* PROBLEM REQUIREMENTS *
An exact copy of the data is needed, but without any of its images.

* Items listed in a dataset *

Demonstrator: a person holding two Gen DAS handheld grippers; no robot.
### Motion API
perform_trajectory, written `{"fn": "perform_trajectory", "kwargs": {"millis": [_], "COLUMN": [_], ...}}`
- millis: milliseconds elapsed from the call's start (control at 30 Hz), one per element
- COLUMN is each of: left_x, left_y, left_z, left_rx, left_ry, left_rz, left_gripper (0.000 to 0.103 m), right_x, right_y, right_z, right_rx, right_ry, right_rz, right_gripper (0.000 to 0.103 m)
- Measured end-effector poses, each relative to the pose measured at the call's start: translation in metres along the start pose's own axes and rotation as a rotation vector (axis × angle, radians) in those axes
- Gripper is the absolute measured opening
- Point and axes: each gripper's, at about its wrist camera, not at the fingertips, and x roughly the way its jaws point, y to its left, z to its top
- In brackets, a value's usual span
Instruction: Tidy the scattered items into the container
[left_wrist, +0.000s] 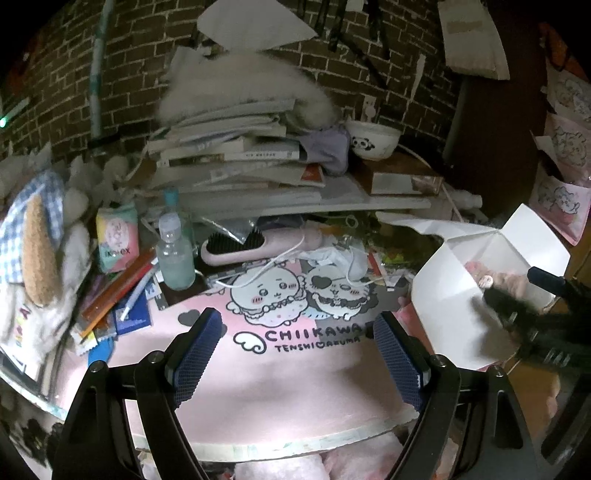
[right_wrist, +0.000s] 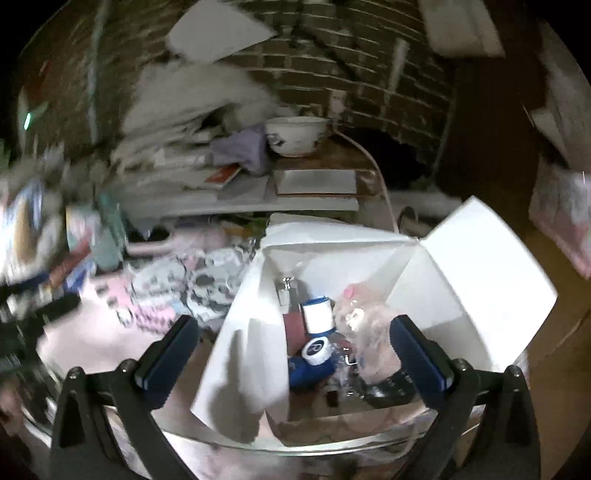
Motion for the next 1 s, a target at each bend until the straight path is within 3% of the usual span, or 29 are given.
{"fn": "perform_trajectory", "kwargs": {"millis": [100,167,500,1000], "left_x": [-0.005,-0.008,-0.025,-0.036], "left_y": [-0.006,-0.009,-0.019,-0.026], "left_z": [0.003,0.005,0.014,0.015], "left_rx": [0.010,0.015,0.035,0.048], "left_ry": [-0.013,-0.018,-0.051,-0.077], "left_rz": [0.007,0.005,0.042,0.072], "left_gripper": [0.085,0.085,0.086,0.086], "right_x": [-0.003,-0.006,-0.017,-0.025], "right_y": [0.014,0.019,0.024,0.027], "right_z": [-0.006,-0.009,-0.017,-0.012], "right_rx": [-0.046,-0.049,0.082,0.113], "right_ry": [0.010,0.008,-0.043,-0.080], "right_rz": [-0.144,-0.162,0.038,0.099], "right_gripper": [0.103,0.103,0.103,0.103]}}
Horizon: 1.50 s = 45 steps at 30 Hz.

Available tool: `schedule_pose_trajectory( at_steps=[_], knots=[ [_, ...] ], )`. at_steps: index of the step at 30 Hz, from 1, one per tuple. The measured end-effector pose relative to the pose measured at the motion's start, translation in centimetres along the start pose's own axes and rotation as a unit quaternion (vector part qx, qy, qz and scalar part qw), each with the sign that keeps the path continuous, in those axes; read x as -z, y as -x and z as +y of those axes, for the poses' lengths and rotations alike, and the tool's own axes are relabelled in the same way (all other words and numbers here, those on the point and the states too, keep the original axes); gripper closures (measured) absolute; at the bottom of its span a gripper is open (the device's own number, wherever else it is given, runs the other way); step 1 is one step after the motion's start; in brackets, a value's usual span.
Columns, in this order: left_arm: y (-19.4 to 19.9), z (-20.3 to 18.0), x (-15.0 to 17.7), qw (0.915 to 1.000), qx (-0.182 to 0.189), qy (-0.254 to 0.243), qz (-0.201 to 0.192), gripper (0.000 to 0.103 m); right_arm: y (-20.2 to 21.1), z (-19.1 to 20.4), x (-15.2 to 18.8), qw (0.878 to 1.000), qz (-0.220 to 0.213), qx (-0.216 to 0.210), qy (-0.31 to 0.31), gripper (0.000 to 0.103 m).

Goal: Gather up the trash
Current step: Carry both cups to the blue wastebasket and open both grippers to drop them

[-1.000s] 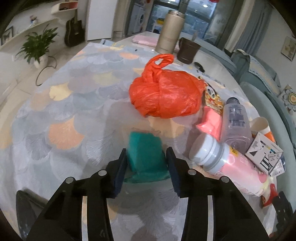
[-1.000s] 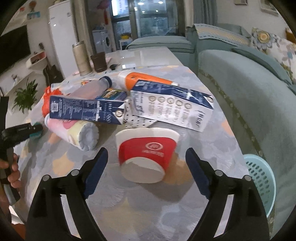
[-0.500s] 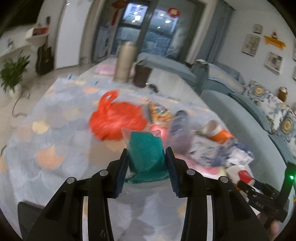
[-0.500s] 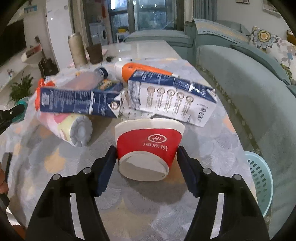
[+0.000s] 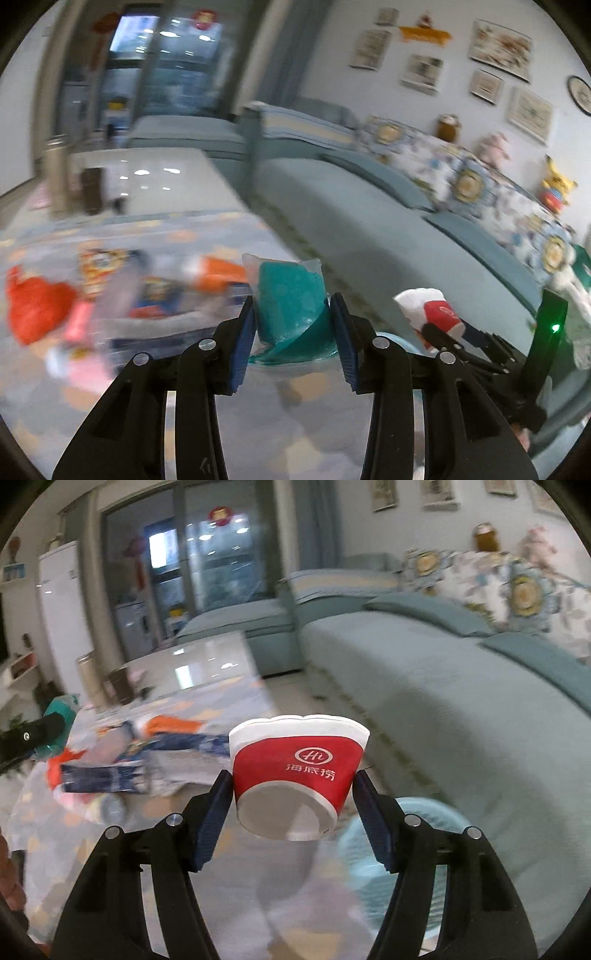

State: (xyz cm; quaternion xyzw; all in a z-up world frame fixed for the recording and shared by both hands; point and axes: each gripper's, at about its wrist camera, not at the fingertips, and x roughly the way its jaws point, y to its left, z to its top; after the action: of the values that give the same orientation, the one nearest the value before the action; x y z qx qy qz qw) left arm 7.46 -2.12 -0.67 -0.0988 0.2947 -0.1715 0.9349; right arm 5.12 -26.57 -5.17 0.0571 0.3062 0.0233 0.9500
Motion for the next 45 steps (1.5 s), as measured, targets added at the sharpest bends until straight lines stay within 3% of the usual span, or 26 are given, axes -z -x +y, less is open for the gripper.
schedule_pose_trajectory(
  at_steps=[7, 11, 22, 23, 24, 26, 31, 39, 45],
  knots=[
    [-7.5, -6.2, 0.5, 0.9969, 0.045, -0.034, 0.055, 0.065, -1.1, -8.0, 2.5, 0.995, 0.035, 0.059, -0.073, 0.040],
    [-11.6, -9.8, 2.5, 0.9928, 0.032, -0.074, 0.088, 0.064, -3.0, -12.1, 5.2, 0.986, 0.079, 0.078, -0.124, 0.040],
    [-17.4, -12.0, 7.7, 0.9729, 0.080, -0.108, 0.188, 0.064, -10.1, -15.5, 12.1, 0.953, 0.216, 0.094, -0.189, 0.039],
    [-17.7, -11.9, 8.0, 0.9717, 0.082, -0.106, 0.194, 0.062, -10.4, -15.5, 12.3, 0.951, 0.222, 0.096, -0.192, 0.039],
    [-17.9, -11.8, 8.2, 0.9711, 0.081, -0.104, 0.199, 0.054, -10.6, -15.5, 12.6, 0.949, 0.228, 0.100, -0.196, 0.039],
    [-18.1, -11.7, 8.4, 0.9716, 0.077, -0.102, 0.199, 0.041, -10.8, -15.6, 12.8, 0.946, 0.234, 0.093, -0.204, 0.039],
    [-17.7, -11.5, 8.1, 0.9730, 0.079, -0.098, 0.193, 0.028, -10.8, -16.1, 12.8, 0.943, 0.232, 0.106, -0.212, 0.036],
    [-17.3, -11.2, 7.6, 0.9755, 0.079, -0.093, 0.183, 0.027, -9.9, -16.6, 12.4, 0.946, 0.217, 0.104, -0.215, 0.035],
    [-15.5, -11.0, 6.8, 0.9799, 0.074, -0.094, 0.160, 0.027, -7.7, -15.4, 10.1, 0.961, 0.173, 0.087, -0.198, 0.035]
  ],
)
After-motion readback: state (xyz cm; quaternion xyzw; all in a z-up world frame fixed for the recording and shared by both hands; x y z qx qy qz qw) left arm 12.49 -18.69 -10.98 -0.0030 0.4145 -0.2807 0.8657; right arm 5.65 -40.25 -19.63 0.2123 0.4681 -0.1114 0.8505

* SOLUTION FOR THIS EXERCISE *
Demonstrator: a person holding two Gen DAS handheld grippers; no robot.
### Motion API
perform_trajectory, written `{"fn": "perform_trajectory", "kwargs": {"millis": [_], "COLUMN": [_], ...}}`
- millis: milliseconds elapsed from the call's start (control at 30 Hz), one per element
- COLUMN is each of: left_x, left_y, left_z, left_rx, left_ry, left_rz, left_gripper (0.000 to 0.103 m), right_x, right_y, right_z, right_rx, right_ry, right_rz, right_gripper (0.000 to 0.103 m)
- Measured end-effector poses, each relative to the pose measured at the call's start: translation in metres along the start pose's own axes and rotation as a rotation vector (axis × angle, radians) in those axes
- Gripper is the absolute measured opening
- Point and axes: each gripper's, at about its wrist camera, not at the fingertips, and x roughly the way its jaws point, y to its left, z to its top
- In brackets, a value's usual span
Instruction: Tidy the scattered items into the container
[left_wrist, +0.000s] 
[right_wrist, +0.000s] 
Motion for the next 1 s, a target at each bend until the straight path is within 3% of the usual span, or 29 are given.
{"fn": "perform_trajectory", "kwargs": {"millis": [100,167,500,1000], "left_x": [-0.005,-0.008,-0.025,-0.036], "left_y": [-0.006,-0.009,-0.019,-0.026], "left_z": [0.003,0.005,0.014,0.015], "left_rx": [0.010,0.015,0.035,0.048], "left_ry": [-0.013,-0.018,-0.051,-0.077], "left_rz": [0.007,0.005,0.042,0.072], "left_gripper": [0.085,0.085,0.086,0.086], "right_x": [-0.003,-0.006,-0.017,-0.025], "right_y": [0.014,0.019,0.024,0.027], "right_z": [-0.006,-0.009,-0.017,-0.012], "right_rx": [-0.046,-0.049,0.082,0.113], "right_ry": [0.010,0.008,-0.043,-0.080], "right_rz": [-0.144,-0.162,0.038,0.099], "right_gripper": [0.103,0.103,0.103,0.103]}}
Horizon: 1.50 s = 45 steps at 30 Hz.

Available tool: `schedule_pose_trajectory( at_steps=[_], knots=[ [_, ...] ], )`. at_steps: index of the step at 30 Hz, from 1, one per tuple. The measured end-effector pose relative to the pose measured at the motion's start, translation in centimetres along the start pose's own axes and rotation as a unit quaternion (vector part qx, qy, qz and scalar part qw), each with the sign that keeps the path continuous, in those axes; read x as -z, y as -x and z as +y of those axes, for the poses' lengths and rotations alike, and the tool's own axes are relabelled in the same way (all other words and numbers here, those on the point and the states too, keep the original axes); gripper closures (measured) absolute; at the bottom of its span a gripper is open (the device's own number, wherever else it is given, runs the other way); step 1 is one step after the motion's start; in brackets, a value's usual span.
Columns, in this order: left_arm: y (-19.4 to 19.9), z (-20.3 to 18.0), x (-15.0 to 17.7), qw (0.915 to 1.000), qx (-0.182 to 0.189), qy (-0.254 to 0.243), qz (-0.201 to 0.192), gripper (0.000 to 0.103 m); right_arm: y (-20.2 to 21.1), z (-19.1 to 20.4), x (-15.2 to 18.8), qw (0.878 to 1.000), qz (-0.220 to 0.213), qx (-0.216 to 0.210), qy (-0.31 to 0.31), gripper (0.000 to 0.103 m).

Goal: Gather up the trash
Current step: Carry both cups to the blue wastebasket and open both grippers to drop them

[-1.000s] 
[-1.000s] 
[-0.500s] 
[-0.500s] 
[+0.000s] 

State: (xyz cm; quaternion xyzw; all in a z-up world frame fixed for the recording and shared by both hands; point and axes: each gripper's, at about its wrist camera, not at the fingertips, and x roughly the way its jaws point, y to its left, z to its top; after the action: of the values that give the same orientation, the one nearest the value before the action; x y z qx qy qz qw) left arm 7.46 -2.12 -0.67 -0.0988 0.2947 -0.1715 0.9349; right arm 5.12 -26.57 -5.17 0.0571 0.3062 0.0233 0.9500
Motion for the next 45 steps (1.5 s), as measured, targets added at the sharpest bends until straight lines stay within 3% of the usual span, or 26 are given, axes -z -x +y, less is open for the gripper.
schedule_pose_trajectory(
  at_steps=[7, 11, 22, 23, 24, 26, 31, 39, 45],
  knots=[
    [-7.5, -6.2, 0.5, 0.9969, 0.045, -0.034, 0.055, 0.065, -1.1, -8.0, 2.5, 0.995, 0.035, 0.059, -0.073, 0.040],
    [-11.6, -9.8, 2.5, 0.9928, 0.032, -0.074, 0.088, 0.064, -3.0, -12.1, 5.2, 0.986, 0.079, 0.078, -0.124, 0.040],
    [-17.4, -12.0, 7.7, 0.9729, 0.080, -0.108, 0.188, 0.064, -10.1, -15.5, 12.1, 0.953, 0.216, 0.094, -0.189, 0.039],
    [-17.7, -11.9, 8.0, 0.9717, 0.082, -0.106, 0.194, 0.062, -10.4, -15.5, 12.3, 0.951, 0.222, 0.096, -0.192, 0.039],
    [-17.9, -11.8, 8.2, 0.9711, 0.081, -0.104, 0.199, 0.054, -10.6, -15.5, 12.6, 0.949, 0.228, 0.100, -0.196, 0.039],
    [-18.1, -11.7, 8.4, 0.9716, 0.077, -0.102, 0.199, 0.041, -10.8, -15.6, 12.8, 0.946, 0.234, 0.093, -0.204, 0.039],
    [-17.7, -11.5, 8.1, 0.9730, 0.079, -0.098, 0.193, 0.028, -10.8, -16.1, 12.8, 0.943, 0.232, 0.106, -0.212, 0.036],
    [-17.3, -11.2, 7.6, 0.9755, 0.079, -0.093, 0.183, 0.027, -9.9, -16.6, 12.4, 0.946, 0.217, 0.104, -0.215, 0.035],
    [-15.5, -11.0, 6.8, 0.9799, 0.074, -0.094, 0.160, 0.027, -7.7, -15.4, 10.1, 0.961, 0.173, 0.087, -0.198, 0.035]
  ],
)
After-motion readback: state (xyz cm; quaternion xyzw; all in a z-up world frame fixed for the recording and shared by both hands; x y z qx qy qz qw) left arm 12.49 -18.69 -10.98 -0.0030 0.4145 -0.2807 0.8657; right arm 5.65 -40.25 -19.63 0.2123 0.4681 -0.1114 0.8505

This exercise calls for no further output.